En ciertos casos, un niño de tres años puede ya interesarse por las imágenes de un libro concebido para él; más adelante se interesará también por las historias, luego leerá y comprenderá hechos cada vez más complejos.


Es obvio que hay hechos y acontecimientos que el niño no conoce porque no los ha experimentado nunca y por ello no entenderá qué se quiere decir cuando el príncipe (tipo hoy casi inexistente) se enamora de la princesa (ídem). Fingirá en­tender o se interesará por los colores de los vestidos o por el olor del papel impreso, pero ciertamente no se interesará gran­demente. Otras cosas que el niño no puede entender son: el lujo de ciertas ediciones, las impresiones de alta calidad, las ilustra­ciones poco claras, las figuras no enteras (los detalles de una cabeza), etc.
¿Qué cree, en cambio, el editor?

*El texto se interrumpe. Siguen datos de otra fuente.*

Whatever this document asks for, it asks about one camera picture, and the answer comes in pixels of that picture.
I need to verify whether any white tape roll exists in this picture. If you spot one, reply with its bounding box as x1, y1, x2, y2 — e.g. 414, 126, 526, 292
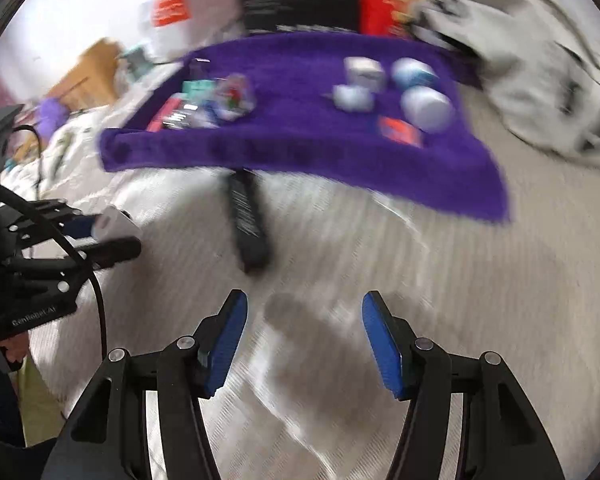
91, 205, 142, 243

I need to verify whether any black rectangular case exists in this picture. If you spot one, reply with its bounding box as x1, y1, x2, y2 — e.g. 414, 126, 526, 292
225, 169, 273, 274

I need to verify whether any green binder clip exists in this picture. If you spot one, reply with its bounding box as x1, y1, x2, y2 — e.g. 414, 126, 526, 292
182, 58, 216, 103

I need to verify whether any clear plastic candy pack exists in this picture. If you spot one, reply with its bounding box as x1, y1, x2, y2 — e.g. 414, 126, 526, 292
211, 73, 257, 122

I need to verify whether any orange blue vaseline tin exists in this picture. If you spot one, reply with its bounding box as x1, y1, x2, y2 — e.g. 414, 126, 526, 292
377, 116, 422, 148

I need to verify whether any blue white deodorant stick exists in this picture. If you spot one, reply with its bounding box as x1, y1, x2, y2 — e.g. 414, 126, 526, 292
391, 58, 454, 133

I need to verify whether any small white plug adapter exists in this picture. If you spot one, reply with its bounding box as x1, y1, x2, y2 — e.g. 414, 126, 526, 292
322, 84, 375, 113

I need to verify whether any white cube charger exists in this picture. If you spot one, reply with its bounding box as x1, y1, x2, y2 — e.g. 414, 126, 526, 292
343, 56, 387, 93

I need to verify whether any person's left hand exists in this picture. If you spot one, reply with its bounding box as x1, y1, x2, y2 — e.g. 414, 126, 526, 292
0, 332, 30, 373

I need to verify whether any striped mattress cover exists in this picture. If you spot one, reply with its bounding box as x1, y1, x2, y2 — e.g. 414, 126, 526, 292
45, 86, 600, 479

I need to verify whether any purple fleece towel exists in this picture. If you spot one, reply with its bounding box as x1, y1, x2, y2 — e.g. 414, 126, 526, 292
98, 32, 509, 222

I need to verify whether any white Miniso plastic bag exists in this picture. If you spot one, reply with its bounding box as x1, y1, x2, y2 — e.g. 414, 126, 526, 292
140, 0, 242, 62

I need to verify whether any grey Nike waist bag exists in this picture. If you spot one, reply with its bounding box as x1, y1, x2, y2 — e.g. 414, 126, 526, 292
410, 0, 600, 168

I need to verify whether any black cable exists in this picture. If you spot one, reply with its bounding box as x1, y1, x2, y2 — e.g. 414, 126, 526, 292
0, 176, 109, 361

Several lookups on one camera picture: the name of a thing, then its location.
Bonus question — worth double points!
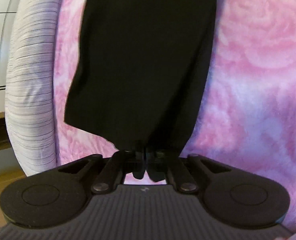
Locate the black trousers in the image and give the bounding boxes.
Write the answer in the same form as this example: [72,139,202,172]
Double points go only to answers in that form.
[64,0,217,157]

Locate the grey striped duvet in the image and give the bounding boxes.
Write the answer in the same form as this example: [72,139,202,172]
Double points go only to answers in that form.
[5,0,62,176]

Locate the pink rose bed blanket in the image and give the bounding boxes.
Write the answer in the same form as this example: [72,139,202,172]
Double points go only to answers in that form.
[54,0,296,231]

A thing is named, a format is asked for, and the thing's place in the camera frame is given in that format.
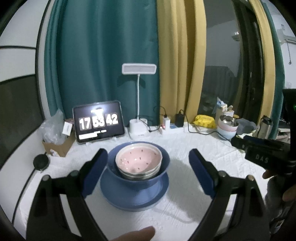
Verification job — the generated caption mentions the small white box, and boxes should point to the small white box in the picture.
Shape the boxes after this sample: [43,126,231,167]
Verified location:
[62,121,73,136]

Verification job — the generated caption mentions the pink steel bowl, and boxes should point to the pink steel bowl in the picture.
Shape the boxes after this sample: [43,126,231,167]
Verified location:
[218,115,238,132]

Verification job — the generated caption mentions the yellow wet wipes pack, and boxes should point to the yellow wet wipes pack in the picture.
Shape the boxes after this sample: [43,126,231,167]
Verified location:
[193,114,216,128]

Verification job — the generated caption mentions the cream green bowl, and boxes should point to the cream green bowl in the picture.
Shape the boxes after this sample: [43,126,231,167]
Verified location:
[118,167,160,181]

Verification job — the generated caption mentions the cardboard box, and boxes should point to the cardboard box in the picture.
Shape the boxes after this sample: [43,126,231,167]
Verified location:
[42,133,75,157]

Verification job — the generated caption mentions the steel thermos bottle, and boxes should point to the steel thermos bottle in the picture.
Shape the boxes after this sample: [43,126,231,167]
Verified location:
[253,115,273,139]

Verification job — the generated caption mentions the tablet showing clock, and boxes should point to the tablet showing clock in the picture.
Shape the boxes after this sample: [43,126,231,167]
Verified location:
[72,100,125,144]

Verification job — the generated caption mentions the grey cloth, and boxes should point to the grey cloth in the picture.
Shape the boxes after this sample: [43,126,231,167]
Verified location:
[236,118,257,135]

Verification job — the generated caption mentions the black round device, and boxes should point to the black round device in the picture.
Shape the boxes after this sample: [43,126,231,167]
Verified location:
[33,154,50,171]

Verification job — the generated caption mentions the left hand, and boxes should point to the left hand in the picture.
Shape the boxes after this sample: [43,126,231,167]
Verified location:
[113,226,156,241]

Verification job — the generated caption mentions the black charger adapter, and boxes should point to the black charger adapter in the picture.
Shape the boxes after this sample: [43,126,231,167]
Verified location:
[175,113,185,128]

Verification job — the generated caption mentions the light blue plate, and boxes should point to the light blue plate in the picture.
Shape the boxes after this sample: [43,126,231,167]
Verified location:
[100,170,169,212]

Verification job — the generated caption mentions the right hand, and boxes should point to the right hand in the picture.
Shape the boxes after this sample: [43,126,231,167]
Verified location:
[262,170,295,235]

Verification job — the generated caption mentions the pink white bowl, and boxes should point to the pink white bowl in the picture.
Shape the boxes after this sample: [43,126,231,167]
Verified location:
[115,143,163,174]

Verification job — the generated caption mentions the light blue bowl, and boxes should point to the light blue bowl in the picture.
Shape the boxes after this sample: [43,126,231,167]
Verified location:
[217,126,236,140]

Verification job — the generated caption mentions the black power cable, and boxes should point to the black power cable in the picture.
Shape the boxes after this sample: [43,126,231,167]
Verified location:
[182,109,232,142]

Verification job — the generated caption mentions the white charger adapter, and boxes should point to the white charger adapter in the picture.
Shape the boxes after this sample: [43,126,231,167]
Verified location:
[162,114,171,130]

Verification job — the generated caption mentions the teal curtain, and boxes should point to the teal curtain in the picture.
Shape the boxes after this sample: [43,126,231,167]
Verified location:
[44,1,160,126]

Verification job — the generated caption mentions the white desk lamp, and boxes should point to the white desk lamp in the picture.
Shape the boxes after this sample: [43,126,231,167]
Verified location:
[121,63,157,139]

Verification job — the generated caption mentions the clear plastic bag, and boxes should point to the clear plastic bag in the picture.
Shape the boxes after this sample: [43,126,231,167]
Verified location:
[39,109,67,145]

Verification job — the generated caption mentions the yellow curtain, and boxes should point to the yellow curtain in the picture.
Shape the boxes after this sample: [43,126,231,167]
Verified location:
[157,1,207,123]

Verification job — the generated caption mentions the large blue bowl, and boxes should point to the large blue bowl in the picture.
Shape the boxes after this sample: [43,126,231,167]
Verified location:
[107,142,170,187]

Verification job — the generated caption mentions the white power strip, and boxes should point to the white power strip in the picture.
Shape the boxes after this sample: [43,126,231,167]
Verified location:
[159,123,185,135]

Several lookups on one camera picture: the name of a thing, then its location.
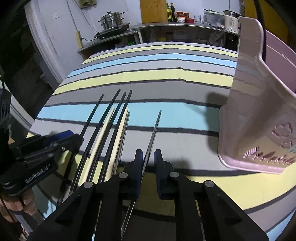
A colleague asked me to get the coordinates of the black chopstick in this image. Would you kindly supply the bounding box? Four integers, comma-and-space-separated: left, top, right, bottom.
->
87, 92, 126, 181
69, 88, 122, 194
121, 110, 162, 240
56, 94, 105, 208
98, 90, 132, 183

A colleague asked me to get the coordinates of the person's left hand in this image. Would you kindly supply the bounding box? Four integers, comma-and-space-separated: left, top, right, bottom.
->
1, 189, 38, 222

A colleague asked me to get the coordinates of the cream chopstick right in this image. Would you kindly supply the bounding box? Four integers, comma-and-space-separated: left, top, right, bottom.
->
104, 108, 129, 182

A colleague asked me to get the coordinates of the cream chopstick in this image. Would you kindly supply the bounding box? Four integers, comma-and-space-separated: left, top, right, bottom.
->
78, 108, 115, 185
104, 108, 129, 182

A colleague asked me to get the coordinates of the cream chopstick left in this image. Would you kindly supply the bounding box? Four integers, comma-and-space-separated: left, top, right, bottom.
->
78, 108, 115, 185

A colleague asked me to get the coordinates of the striped tablecloth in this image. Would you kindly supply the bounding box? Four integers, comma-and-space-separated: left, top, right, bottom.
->
29, 42, 295, 240

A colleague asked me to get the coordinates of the pink plastic utensil basket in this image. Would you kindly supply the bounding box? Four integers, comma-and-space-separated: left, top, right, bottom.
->
218, 17, 295, 174

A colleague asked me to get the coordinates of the black induction cooker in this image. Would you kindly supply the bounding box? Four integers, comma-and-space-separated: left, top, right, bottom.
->
94, 23, 130, 39

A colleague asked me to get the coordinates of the low steel stove table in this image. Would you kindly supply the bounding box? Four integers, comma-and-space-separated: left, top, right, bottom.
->
77, 30, 142, 60

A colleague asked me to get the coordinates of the stainless steel steamer pot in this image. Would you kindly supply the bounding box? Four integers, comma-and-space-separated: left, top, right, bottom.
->
99, 11, 124, 30

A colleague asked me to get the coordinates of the stainless steel shelf table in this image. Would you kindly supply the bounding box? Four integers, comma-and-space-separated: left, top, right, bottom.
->
132, 22, 239, 51

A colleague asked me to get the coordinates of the wooden cutting board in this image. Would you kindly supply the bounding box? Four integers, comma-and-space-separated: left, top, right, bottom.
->
139, 0, 168, 23

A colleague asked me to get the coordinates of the red lidded jar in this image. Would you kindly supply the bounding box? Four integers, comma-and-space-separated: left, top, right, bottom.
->
176, 11, 186, 23

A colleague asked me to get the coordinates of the dark sauce bottle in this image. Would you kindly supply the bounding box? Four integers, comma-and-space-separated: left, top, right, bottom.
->
170, 3, 176, 22

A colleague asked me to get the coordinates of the white electric kettle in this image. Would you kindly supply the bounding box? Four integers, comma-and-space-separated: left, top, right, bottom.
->
224, 10, 241, 33

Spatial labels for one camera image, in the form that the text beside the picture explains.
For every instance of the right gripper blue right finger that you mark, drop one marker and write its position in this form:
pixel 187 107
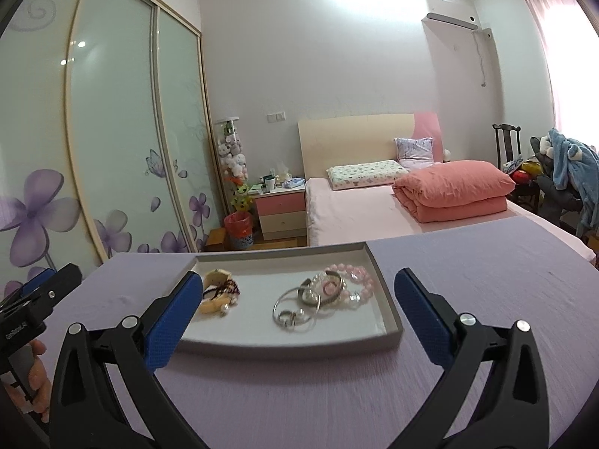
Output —
pixel 512 410

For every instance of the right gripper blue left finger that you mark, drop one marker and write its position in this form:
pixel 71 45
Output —
pixel 105 392

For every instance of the yellow wrist watch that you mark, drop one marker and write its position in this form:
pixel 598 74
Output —
pixel 219 289

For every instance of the dark engraved cuff bangle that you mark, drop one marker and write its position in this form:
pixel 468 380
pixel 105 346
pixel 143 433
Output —
pixel 324 290

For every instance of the thin silver bangle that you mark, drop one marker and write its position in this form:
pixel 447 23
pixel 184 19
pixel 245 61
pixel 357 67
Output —
pixel 288 312

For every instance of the person's left hand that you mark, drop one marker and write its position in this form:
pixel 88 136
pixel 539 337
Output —
pixel 39 381

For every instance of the purple table cloth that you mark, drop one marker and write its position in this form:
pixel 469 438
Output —
pixel 500 271

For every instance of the sliding door flower wardrobe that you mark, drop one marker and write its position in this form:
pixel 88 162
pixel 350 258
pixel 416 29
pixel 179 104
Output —
pixel 106 145

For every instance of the dark wooden chair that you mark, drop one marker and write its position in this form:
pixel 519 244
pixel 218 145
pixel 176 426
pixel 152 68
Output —
pixel 509 159

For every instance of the grey cardboard tray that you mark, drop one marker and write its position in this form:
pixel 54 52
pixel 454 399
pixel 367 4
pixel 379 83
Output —
pixel 364 319

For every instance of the red waste basket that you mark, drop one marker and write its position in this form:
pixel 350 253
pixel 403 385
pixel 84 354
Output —
pixel 239 228

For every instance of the folded salmon pink quilt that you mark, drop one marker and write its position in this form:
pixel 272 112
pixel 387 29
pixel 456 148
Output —
pixel 454 191

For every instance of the blue plush garment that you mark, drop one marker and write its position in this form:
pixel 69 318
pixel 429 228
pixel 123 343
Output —
pixel 576 163

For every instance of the clear tube of plush toys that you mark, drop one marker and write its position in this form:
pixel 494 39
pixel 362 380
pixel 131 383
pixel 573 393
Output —
pixel 233 166

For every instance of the small lilac pillow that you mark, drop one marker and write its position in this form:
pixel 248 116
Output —
pixel 414 154

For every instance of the pink white nightstand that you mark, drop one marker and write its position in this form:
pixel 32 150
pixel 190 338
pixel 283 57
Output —
pixel 282 213

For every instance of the floral white pillow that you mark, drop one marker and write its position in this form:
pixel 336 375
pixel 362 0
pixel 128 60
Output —
pixel 371 174

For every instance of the pink curtain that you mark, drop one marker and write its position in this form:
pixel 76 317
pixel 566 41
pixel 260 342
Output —
pixel 570 47

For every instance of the white air conditioner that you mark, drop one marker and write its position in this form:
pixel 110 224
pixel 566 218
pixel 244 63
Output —
pixel 456 14

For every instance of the white wall switch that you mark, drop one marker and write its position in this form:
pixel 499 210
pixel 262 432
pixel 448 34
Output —
pixel 276 117

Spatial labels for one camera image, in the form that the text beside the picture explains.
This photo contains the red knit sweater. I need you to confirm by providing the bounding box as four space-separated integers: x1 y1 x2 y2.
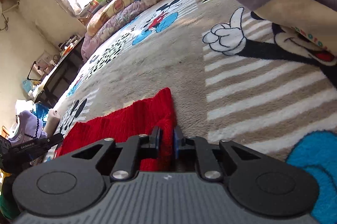
55 87 177 172

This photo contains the lavender folded garment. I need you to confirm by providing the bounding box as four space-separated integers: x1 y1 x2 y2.
9 110 47 146

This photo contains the Mickey Mouse bed blanket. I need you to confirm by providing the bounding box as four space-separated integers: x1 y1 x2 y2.
44 0 337 224

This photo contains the cluttered dark side desk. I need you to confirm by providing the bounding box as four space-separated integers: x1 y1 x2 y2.
29 35 84 108

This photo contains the pink floral quilt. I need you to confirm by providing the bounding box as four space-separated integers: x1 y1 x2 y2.
81 0 161 61

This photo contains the yellow patterned pillow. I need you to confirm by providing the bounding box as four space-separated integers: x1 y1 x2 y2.
87 0 135 37

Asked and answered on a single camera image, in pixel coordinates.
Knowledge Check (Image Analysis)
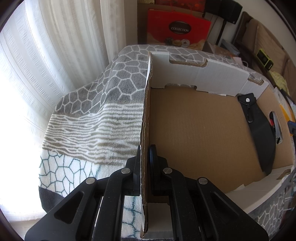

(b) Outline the white cardboard tray box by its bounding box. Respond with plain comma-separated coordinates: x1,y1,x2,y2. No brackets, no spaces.
140,52,295,238

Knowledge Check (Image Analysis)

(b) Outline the green black portable device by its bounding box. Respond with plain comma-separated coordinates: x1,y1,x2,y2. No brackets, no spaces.
256,48,274,71

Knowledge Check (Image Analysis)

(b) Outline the cream curtain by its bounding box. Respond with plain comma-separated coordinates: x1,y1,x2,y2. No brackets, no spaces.
1,1,137,222

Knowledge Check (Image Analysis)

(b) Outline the cardboard box of clutter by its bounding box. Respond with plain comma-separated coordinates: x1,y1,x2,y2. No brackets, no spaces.
202,39,240,59

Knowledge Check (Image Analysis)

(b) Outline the brown sofa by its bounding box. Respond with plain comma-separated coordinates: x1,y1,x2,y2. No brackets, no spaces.
232,11,295,98

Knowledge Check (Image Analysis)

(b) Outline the patterned grey white blanket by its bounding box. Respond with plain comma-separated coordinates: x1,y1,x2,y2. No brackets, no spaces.
38,44,296,239

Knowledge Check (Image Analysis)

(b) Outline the yellow checked cloth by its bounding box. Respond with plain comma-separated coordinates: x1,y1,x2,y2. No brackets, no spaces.
270,71,289,93

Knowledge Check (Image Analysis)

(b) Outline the black fabric pouch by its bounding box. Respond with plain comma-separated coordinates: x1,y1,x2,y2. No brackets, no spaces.
237,93,276,175

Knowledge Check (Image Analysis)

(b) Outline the yellow white passport drive box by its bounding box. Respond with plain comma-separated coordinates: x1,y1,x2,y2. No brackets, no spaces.
280,103,294,122

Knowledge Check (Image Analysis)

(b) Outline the red collection gift bag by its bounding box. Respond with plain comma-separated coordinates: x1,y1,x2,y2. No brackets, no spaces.
147,9,211,50

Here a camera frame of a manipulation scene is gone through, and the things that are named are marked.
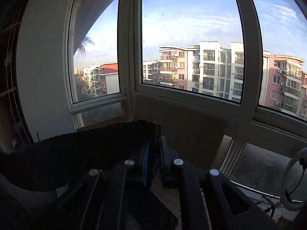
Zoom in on dark grey trousers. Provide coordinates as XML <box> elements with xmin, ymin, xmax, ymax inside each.
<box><xmin>1</xmin><ymin>120</ymin><xmax>161</xmax><ymax>192</ymax></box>

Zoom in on light wooden board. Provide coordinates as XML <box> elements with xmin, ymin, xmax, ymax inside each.
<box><xmin>134</xmin><ymin>95</ymin><xmax>227</xmax><ymax>170</ymax></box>

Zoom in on slatted wooden panel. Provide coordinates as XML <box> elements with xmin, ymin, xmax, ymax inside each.
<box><xmin>76</xmin><ymin>112</ymin><xmax>135</xmax><ymax>131</ymax></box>

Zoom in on white ring light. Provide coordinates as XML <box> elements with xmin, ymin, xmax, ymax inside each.
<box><xmin>279</xmin><ymin>147</ymin><xmax>306</xmax><ymax>212</ymax></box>

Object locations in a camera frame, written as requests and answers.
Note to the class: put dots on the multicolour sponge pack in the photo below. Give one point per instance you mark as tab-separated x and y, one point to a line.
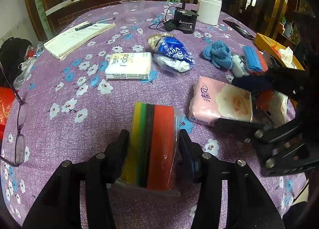
153	142

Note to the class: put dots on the black bag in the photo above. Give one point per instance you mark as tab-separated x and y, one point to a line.
13	51

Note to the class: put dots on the white paper notebook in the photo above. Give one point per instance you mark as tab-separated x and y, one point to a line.
66	42

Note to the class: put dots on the coloured cloth stack pack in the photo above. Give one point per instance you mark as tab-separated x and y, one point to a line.
254	61

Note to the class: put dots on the clear plastic cup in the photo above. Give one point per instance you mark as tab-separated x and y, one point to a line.
133	10

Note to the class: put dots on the white red printed bag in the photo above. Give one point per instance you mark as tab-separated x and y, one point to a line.
274	104

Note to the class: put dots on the pink tissue pack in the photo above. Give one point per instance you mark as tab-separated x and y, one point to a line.
214	99

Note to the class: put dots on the yellow cardboard box tray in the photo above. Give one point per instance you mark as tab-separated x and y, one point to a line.
272	47

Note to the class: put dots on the purple floral tablecloth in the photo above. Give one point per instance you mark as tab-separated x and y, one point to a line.
74	112

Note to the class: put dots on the eyeglasses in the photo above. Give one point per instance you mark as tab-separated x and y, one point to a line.
21	118

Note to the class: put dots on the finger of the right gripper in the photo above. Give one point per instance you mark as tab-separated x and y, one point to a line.
252	83
241	130

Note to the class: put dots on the black smartphone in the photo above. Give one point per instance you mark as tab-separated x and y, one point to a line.
239	29

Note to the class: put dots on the blue vinda tissue pack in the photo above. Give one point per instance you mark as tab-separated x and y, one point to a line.
170	54

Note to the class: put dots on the blue knitted cloth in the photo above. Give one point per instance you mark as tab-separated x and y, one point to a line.
218	53

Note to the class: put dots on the white plastic jar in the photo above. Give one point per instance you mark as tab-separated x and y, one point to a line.
209	11

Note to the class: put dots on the red gift bag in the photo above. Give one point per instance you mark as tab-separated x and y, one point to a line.
6	100

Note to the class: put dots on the black pen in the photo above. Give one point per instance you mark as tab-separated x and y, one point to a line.
95	22

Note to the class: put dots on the white face tissue pack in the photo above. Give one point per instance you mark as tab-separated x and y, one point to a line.
129	66

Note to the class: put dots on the white floral tissue pack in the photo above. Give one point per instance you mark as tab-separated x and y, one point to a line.
239	68

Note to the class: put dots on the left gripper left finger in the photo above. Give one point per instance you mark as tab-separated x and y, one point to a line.
58	204

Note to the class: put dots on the black cylindrical motor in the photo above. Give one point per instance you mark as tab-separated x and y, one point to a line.
185	20

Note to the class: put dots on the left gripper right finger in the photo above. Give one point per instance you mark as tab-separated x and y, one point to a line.
249	205

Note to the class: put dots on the black power adapter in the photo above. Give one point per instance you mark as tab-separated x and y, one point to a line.
169	25

Cree que los niños no com­pran libros, sino que los compran las personas «mayores», los cuales les regalan libros, no tanto para hacer que se interesen por determinadas cosas cuanto para quedar bien con los padres (no siempre, por fortuna) y por esto los libros han de ser caros; las ilustraciones a muchas tintas aunque sean sucias, porque el niño no entiende de esto y es un pobre tontito; lo importante es que el objetivo sea vistoso.


Un buen libro para niños, con bellas figuras expresivas, con una historia justa, impreso sin lujo, no tendría éxito alguno (cerca de ciertos padres), pero gustaría mucho a los niños.


Luego están los libros terroríficos en los que enormes tijeras cortan un dedo al niño que no se deja cortar las uñas y en los que un niño que no quería comer va adelgazando hasta consu­mirse y morir. Donde un niño que juega con fósforos quema a su nodriza, etc. Cosas muy diversas e instructivas, de origen germánico.


Un buen libro para niños, de los tres a los nueve años, de­biera narrar una historia muy elemental y mostrar figuras ente­ras, en colores, muy claras y precisas. Los niños son formidables observadores y advierten muchas cosas que los adultos con fre­cuencia no perciben; en un libro mío, en el que experimenté las posibilidades comunicativas de diversas clases de papel, hay, en el primer capítulo, en papel negro, un gato que sale fuera de una página y mira la página siguiente. Muchos adultos no han advertido este curioso hecho.


Las historias deberían ser sencillas como sencillo es el mundo de los niños: una manzana, un gato (los animales pe­queños les interesan más que los grandes), el sol, la luna, una hoja, una hormiga, una mosca, una mariposa. El agua, el fuego, el tiempo (los latidos del corazón).


Demasiado difícil, diréis: el tiempo es un argumento abstracto. ¡Bien! ¿Queréis que probe­mos? Leed a vuestro niño este texto y decidme luego si lo ha comprendido:


Tu corazón hace tic tac, escúchalo, ponte la mano encima, Cuenta los latidos: uno, dos, tres, cuatro... Después de sesenta latidos ha pasado un minuto. A los sesenta minutos ha pasado una hora. En una hora una planta crece un milímetro. En doce horas el sol sale y se pone. En veinticuatro horas pasan un día y una noche. El reloj ya no sirve. Miremos el calendario: lunes, martes, miércoles, jueves, viernes, sábado y domingo. Una se­mana. Cuatro semanas forman un mes: enero. Luego vienen: febrero, marzo, abril, mayo, junio, julio, agosto, septiembre, oc­t ubre, noviembre y diciembre. Han pasado doce meses. Tu co­razón ha seguido haciendo tic tac; ha pasado un año formado por minúsculos segundos. En un año pasa una primavera, un verano, un otoño y un invierno. El tiempo no se acaba nunca; los relojes señalan las horas; los calendarios señalan los días; el tiempo sigue pasando y lo consume todo: reduce el hierro a polvo, produce arrugas en las caras de los viejos. A los cien años, en un segundo, un hombre muere y otro nace.